The market is looking to predict how things will play out with AI, Lovelock suggested.
“AI brings more value, so more money will be spent,” Lovelock said. “What everyone seems to be so excited about is who’s going to make the money, and that’s in some ways an unanswered question at this point.”
Analysts at Mones Crespi Hart & Company said in a post-earnings report earlier this month that Dropbox is “making progress,” highlighting its AI-powered Dash feature that allows customers to more easily search and navigate documents and messages across third-party apps. Analysts who rate the stock with a hold rating said the AI opportunity and the company’s valuation are two reasons why “value investors could be drawn to Dropbox.”

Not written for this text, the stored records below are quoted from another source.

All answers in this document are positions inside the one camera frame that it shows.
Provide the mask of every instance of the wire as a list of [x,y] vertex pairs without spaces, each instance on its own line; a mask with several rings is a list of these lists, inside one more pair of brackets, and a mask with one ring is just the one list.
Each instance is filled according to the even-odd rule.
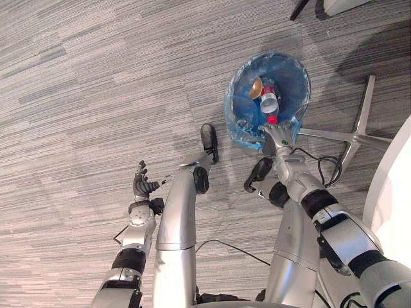
[[358,303],[356,300],[352,299],[352,297],[354,296],[360,296],[361,294],[359,292],[354,292],[351,294],[348,294],[346,297],[344,297],[344,299],[341,301],[341,305],[340,308],[344,308],[345,304],[347,304],[345,306],[345,308],[350,308],[351,304],[355,304],[355,306],[359,307],[359,308],[367,308],[367,306],[363,306],[360,303]]
[[122,234],[126,229],[128,228],[128,225],[125,226],[122,231],[118,232],[116,236],[113,237],[113,241],[117,242],[118,245],[121,245],[121,242],[117,239],[117,237]]
[[[238,248],[238,247],[235,247],[235,246],[233,246],[233,245],[227,244],[227,243],[225,243],[225,242],[223,242],[223,241],[219,241],[218,239],[209,239],[208,241],[203,242],[203,243],[195,250],[195,252],[197,253],[197,251],[199,251],[205,244],[210,243],[210,242],[218,242],[218,243],[223,244],[223,245],[226,245],[226,246],[228,246],[228,247],[237,249],[239,252],[242,252],[242,253],[245,253],[246,255],[249,255],[250,257],[255,258],[255,259],[258,260],[259,262],[262,262],[262,263],[264,263],[264,264],[266,264],[266,265],[268,265],[268,266],[271,266],[270,263],[265,262],[264,260],[261,260],[260,258],[257,258],[255,255],[252,255],[251,253],[246,252],[245,250],[242,250],[242,249],[240,249],[240,248]],[[327,308],[331,308],[331,306],[329,305],[329,303],[327,302],[327,300],[321,295],[321,293],[319,293],[317,290],[315,290],[315,294],[317,294],[317,295],[319,296],[319,298],[322,300],[322,302],[324,303],[324,305],[325,305]]]
[[226,245],[226,246],[228,246],[228,247],[237,249],[239,252],[245,253],[246,255],[249,255],[250,257],[255,258],[255,259],[258,260],[259,262],[262,262],[262,263],[264,263],[264,264],[266,264],[266,265],[268,265],[268,266],[271,265],[270,263],[265,262],[264,260],[261,260],[260,258],[257,258],[255,255],[252,255],[251,253],[246,252],[245,250],[242,250],[242,249],[240,249],[240,248],[238,248],[238,247],[235,247],[235,246],[233,246],[233,245],[227,244],[227,243],[225,243],[225,242],[223,242],[223,241],[219,241],[219,240],[217,240],[217,239],[209,239],[208,241],[203,242],[203,243],[196,249],[195,252],[197,253],[197,251],[199,251],[199,250],[201,249],[201,247],[203,247],[205,244],[210,243],[210,242],[219,242],[220,244],[223,244],[223,245]]
[[321,298],[322,302],[324,303],[324,305],[327,308],[331,308],[331,306],[329,305],[329,303],[327,302],[327,300],[321,295],[321,293],[319,293],[317,290],[315,290],[315,294],[317,294],[319,296],[319,298]]
[[[308,153],[306,150],[302,149],[302,148],[294,148],[290,154],[294,153],[295,151],[302,151],[303,153],[307,154],[309,157],[311,157],[312,159],[315,159],[317,161],[317,167],[319,169],[319,173],[321,176],[321,181],[322,184],[324,185],[324,187],[329,187],[331,185],[334,185],[335,183],[337,183],[337,181],[340,179],[341,174],[342,174],[342,163],[341,160],[335,156],[332,155],[324,155],[321,157],[315,157],[313,155],[311,155],[310,153]],[[337,175],[332,178],[328,183],[326,183],[326,180],[324,178],[324,174],[322,173],[321,170],[321,162],[331,162],[334,164],[335,169],[337,171]]]

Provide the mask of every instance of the chair leg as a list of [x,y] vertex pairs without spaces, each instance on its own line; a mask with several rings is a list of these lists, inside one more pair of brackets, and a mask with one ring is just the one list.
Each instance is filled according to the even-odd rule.
[[307,5],[309,0],[300,0],[298,1],[297,6],[294,8],[294,11],[291,14],[290,20],[294,21],[297,16],[301,13],[302,9]]

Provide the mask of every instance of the blue plastic bag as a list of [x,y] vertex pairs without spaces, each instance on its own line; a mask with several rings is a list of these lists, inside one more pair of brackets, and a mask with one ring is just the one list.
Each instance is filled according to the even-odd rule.
[[310,79],[298,60],[276,51],[252,57],[234,73],[224,101],[229,136],[241,148],[260,150],[265,141],[260,129],[265,117],[248,96],[254,80],[260,76],[275,80],[281,94],[278,121],[292,130],[294,138],[310,102]]

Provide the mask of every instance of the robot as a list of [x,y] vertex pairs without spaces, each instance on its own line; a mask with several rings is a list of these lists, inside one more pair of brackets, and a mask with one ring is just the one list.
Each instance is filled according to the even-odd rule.
[[[257,163],[244,188],[250,193],[259,191],[282,207],[284,214],[267,288],[258,295],[260,302],[229,295],[200,296],[196,287],[195,201],[198,194],[207,192],[210,167],[219,160],[216,131],[205,124],[201,127],[204,150],[187,157],[174,177],[149,182],[144,161],[139,163],[128,225],[92,307],[140,307],[155,215],[161,215],[155,247],[155,308],[311,307],[319,270],[318,247],[338,273],[358,279],[367,307],[411,307],[411,269],[386,259],[377,237],[308,171],[304,156],[295,154],[289,130],[268,123],[263,129],[270,157]],[[150,193],[171,180],[165,204],[162,199],[150,199]]]

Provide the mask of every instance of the striped carpet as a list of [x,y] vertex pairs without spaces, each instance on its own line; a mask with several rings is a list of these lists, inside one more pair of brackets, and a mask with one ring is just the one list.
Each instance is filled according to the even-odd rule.
[[[410,1],[375,0],[332,18],[310,1],[291,22],[296,2],[0,2],[0,307],[87,307],[118,249],[111,237],[127,222],[138,161],[151,179],[174,173],[201,148],[206,122],[221,162],[198,197],[197,240],[269,261],[281,211],[243,191],[258,157],[232,144],[222,113],[233,72],[252,55],[275,49],[306,66],[307,128],[349,132],[376,74],[368,131],[395,135],[411,113]],[[344,150],[297,143],[314,155]],[[381,158],[361,148],[331,189],[359,216]],[[252,299],[265,287],[267,266],[218,243],[197,261],[203,293]]]

Dash allows users to quickly query and interact with content that goes beyond text to video and audio. Houston said advances in AI models mean “suddenly you can build the version you wanted to build 10 years ago.”

Houston is now planning to build something with AI, not Dropbox.
“I’m not going to race yachts,” Houston said. He is also a boat racing official. metaJoined the company in 2020.
Houston said he wanted to do something entrepreneurial with AI because “there’s never been a more exciting time to be building.”
“It’s all a cliché, isn’t it?” Houston said. “AI is reshaping every aspect of our lives, and I believe there is no shortage of ideas and material to work with.”
Following Houston’s planned move, Dropbox announced Tuesday that Mike Torres will join from Google as chief product officer in July. Torres currently serves as Google’s vice president of product for Chrome.
He said there was no specific reason as to when or why Houston decided to leave.
“Part of me always thought, oh, I’m going to be CEO of Dropbox until the last gasp of my career,” he said. “There’s never a perfect time. There was no part of me that was like, ‘Oh, this is the day it’s going to happen.'”
Since Alkarmi joined Dropbox from Vimeo in late 2024, Houston said the company has become “much better responsive to customers and has taken a much greater turn toward innovation.”
“I believe in the right leader,” he said. “The company is in the right place.”
WATCH: Dropbox CEO Drew Houston talks to subscribers about AI-powered tools.